* _Your task_
Write the listing out once more, with every line exactly as it stands.

-----

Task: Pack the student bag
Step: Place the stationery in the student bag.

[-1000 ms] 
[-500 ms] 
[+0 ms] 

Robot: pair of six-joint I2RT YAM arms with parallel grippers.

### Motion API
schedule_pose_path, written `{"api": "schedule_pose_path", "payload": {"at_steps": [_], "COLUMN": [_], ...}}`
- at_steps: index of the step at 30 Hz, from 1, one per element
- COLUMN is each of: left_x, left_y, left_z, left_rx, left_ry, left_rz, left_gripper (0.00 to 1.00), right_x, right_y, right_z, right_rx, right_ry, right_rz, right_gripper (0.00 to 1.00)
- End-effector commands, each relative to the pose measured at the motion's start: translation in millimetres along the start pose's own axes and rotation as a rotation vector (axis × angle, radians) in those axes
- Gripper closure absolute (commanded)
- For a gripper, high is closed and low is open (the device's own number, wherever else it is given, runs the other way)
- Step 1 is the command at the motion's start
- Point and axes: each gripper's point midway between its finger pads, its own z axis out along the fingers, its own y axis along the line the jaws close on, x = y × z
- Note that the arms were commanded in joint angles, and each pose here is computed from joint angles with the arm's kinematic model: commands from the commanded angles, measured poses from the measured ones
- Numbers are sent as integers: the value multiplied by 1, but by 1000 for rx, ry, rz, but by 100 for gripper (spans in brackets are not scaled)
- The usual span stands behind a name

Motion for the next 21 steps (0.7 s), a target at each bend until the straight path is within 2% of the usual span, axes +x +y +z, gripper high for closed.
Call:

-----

* _Result_
Task: Pack the student bag
Step: Place the stationery in the student bag.

[-1000 ms] 
[-500 ms] 
[+0 ms] 

Robot: pair of six-joint I2RT YAM arms with parallel grippers.

### Motion API
schedule_pose_path, written `{"api": "schedule_pose_path", "payload": {"at_steps": [_], "COLUMN": [_], ...}}`
- at_steps: index of the step at 30 Hz, from 1, one per element
- COLUMN is each of: left_x, left_y, left_z, left_rx, left_ry, left_rz, left_gripper (0.00 to 1.00), right_x, right_y, right_z, right_rx, right_ry, right_rz, right_gripper (0.00 to 1.00)
- End-effector commands, each relative to the pose measured at the motion's start: translation in millimetres along the start pose's own axes and rotation as a rotation vector (axis × angle, radians) in those axes
- Gripper closure absolute (commanded)
- For a gripper, high is closed and low is open (the device's own number, wherever else it is given, runs the other way)
- Step 1 is the command at the motion's start
- Point and axes: each gripper's point midway between its finger pads, its own z axis out along the fingers, its own y axis along the line the jaws close on, x = y × z
- Note that the arms were commanded in joint angles, and each pose here is computed from joint angles with the arm's kinematic model: commands from the commanded angles, measured poses from the measured ones
- Numbers are sent as integers: the value multiplied by 1, but by 1000 for rx, ry, rz, but by 100 for gripper (spans in brackets are not scaled)
- The usual span stands behind a name

Motion for the next 21 steps (0.7 s), a target at each bend until the straight path is within 2% of the usual span, axes +x +y +z, gripper high for closed.
Call:

No more output remains.